Assignment
Reproduce the listing below word for word.

------ Listed entries

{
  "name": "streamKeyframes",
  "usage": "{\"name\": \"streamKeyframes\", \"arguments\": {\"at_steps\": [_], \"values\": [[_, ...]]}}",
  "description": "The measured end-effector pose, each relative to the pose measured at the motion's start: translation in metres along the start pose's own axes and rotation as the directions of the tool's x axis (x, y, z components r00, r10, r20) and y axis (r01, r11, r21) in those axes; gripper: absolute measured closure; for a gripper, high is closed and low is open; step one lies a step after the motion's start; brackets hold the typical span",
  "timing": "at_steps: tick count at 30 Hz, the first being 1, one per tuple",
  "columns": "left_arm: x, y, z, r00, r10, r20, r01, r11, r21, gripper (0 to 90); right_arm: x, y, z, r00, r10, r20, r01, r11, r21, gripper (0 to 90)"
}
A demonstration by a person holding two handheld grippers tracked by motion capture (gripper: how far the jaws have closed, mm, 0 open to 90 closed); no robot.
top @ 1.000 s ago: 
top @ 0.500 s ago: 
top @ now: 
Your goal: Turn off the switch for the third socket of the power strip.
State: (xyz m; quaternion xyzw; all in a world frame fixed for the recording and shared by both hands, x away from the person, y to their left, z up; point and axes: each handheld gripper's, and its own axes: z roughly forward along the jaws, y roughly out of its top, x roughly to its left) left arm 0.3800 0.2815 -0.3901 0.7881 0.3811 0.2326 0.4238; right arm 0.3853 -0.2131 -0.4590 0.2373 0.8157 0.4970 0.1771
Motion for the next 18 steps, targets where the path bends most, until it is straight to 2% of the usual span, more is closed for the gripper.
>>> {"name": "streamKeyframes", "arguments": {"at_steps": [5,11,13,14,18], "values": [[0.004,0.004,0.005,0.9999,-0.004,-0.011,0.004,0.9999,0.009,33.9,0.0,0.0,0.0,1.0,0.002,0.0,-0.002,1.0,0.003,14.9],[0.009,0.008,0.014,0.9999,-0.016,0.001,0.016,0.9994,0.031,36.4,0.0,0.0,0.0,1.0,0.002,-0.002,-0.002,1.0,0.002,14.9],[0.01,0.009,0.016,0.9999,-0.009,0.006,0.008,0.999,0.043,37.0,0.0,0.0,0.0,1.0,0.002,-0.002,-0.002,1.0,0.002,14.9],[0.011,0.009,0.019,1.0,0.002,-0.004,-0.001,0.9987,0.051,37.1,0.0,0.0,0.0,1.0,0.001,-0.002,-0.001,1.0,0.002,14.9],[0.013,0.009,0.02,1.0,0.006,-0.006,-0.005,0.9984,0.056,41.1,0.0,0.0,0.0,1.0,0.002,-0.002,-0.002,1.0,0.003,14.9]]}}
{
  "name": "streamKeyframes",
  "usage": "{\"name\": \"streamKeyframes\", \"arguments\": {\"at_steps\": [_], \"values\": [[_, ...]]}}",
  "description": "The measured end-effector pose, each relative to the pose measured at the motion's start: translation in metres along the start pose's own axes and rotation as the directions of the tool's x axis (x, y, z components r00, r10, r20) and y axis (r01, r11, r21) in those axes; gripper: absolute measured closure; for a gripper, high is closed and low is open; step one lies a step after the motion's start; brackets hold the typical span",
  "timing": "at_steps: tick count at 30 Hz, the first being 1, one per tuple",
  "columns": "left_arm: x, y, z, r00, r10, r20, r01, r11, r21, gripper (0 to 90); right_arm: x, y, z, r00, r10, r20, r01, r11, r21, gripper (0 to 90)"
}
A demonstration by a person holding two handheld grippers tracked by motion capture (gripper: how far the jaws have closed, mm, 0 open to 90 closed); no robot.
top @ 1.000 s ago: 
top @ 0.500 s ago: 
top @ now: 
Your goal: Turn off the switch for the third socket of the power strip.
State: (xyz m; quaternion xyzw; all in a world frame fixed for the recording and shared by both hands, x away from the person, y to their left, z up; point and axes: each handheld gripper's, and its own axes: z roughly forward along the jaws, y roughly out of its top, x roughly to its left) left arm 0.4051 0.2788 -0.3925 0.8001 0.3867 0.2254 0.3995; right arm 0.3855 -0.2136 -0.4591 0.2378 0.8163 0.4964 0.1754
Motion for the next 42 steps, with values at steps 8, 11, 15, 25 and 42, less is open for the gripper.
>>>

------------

Answer to the problem
{
  "name": "streamKeyframes",
  "usage": "{\"name\": \"streamKeyframes\", \"arguments\": {\"at_steps\": [_], \"values\": [[_, ...]]}}",
  "description": "The measured end-effector pose, each relative to the pose measured at the motion's start: translation in metres along the start pose's own axes and rotation as the directions of the tool's x axis (x, y, z components r00, r10, r20) and y axis (r01, r11, r21) in those axes; gripper: absolute measured closure; for a gripper, high is closed and low is open; step one lies a step after the motion's start; brackets hold the typical span",
  "timing": "at_steps: tick count at 30 Hz, the first being 1, one per tuple",
  "columns": "left_arm: x, y, z, r00, r10, r20, r01, r11, r21, gripper (0 to 90); right_arm: x, y, z, r00, r10, r20, r01, r11, r21, gripper (0 to 90)"
}
A demonstration by a person holding two handheld grippers tracked by motion capture (gripper: how far the jaws have closed, mm, 0 open to 90 closed); no robot.
top @ 1.000 s ago: 
top @ 0.500 s ago: 
top @ now: 
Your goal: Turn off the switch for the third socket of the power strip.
State: (xyz m; quaternion xyzw; all in a world frame fixed for the recording and shared by both hands, x away from the person, y to their left, z up; point and axes: each handheld gripper's, and its own axes: z roughly forward along the jaws, y roughly out of its top, x roughly to its left) left arm 0.3800 0.2815 -0.3901 0.7881 0.3811 0.2326 0.4238; right arm 0.3853 -0.2131 -0.4590 0.2373 0.8157 0.4970 0.1771
Motion for the next 18 steps, targets where the path bends most, until it is straight to 2% of the usual span, more is closed for the gripper.
>>> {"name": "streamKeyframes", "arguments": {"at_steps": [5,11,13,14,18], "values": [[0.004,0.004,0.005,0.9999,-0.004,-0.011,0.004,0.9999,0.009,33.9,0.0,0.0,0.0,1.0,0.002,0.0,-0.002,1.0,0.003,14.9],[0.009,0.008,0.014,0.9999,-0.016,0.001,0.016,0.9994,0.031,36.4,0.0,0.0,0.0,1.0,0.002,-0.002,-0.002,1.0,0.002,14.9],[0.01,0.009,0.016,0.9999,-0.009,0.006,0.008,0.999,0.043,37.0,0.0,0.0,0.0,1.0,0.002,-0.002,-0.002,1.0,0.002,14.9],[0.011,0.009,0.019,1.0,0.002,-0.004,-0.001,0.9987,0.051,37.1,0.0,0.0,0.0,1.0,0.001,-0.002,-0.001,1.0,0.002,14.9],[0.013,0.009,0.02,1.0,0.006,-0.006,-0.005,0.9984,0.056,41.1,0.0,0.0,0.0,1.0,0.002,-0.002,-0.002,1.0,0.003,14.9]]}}
{
  "name": "streamKeyframes",
  "usage": "{\"name\": \"streamKeyframes\", \"arguments\": {\"at_steps\": [_], \"values\": [[_, ...]]}}",
  "description": "The measured end-effector pose, each relative to the pose measured at the motion's start: translation in metres along the start pose's own axes and rotation as the directions of the tool's x axis (x, y, z components r00, r10, r20) and y axis (r01, r11, r21) in those axes; gripper: absolute measured closure; for a gripper, high is closed and low is open; step one lies a step after the motion's start; brackets hold the typical span",
  "timing": "at_steps: tick count at 30 Hz, the first being 1, one per tuple",
  "columns": "left_arm: x, y, z, r00, r10, r20, r01, r11, r21, gripper (0 to 90); right_arm: x, y, z, r00, r10, r20, r01, r11, r21, gripper (0 to 90)"
}
A demonstration by a person holding two handheld grippers tracked by motion capture (gripper: how far the jaws have closed, mm, 0 open to 90 closed); no robot.
top @ 1.000 s ago: 
top @ 0.500 s ago: 
top @ now: 
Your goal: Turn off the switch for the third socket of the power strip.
State: (xyz m; quaternion xyzw; all in a world frame fixed for the recording and shared by both hands, x away from the person, y to their left, z up; point and axes: each handheld gripper's, and its own axes: z roughly forward along the jaws, y roughly out of its top, x roughly to its left) left arm 0.4051 0.2788 -0.3925 0.8001 0.3867 0.2254 0.3995; right arm 0.3855 -0.2136 -0.4591 0.2378 0.8163 0.4964 0.1754
Motion for the next 42 steps, with values at steps 8, 11, 15, 25 and 42, less is open for the gripper.
>>>

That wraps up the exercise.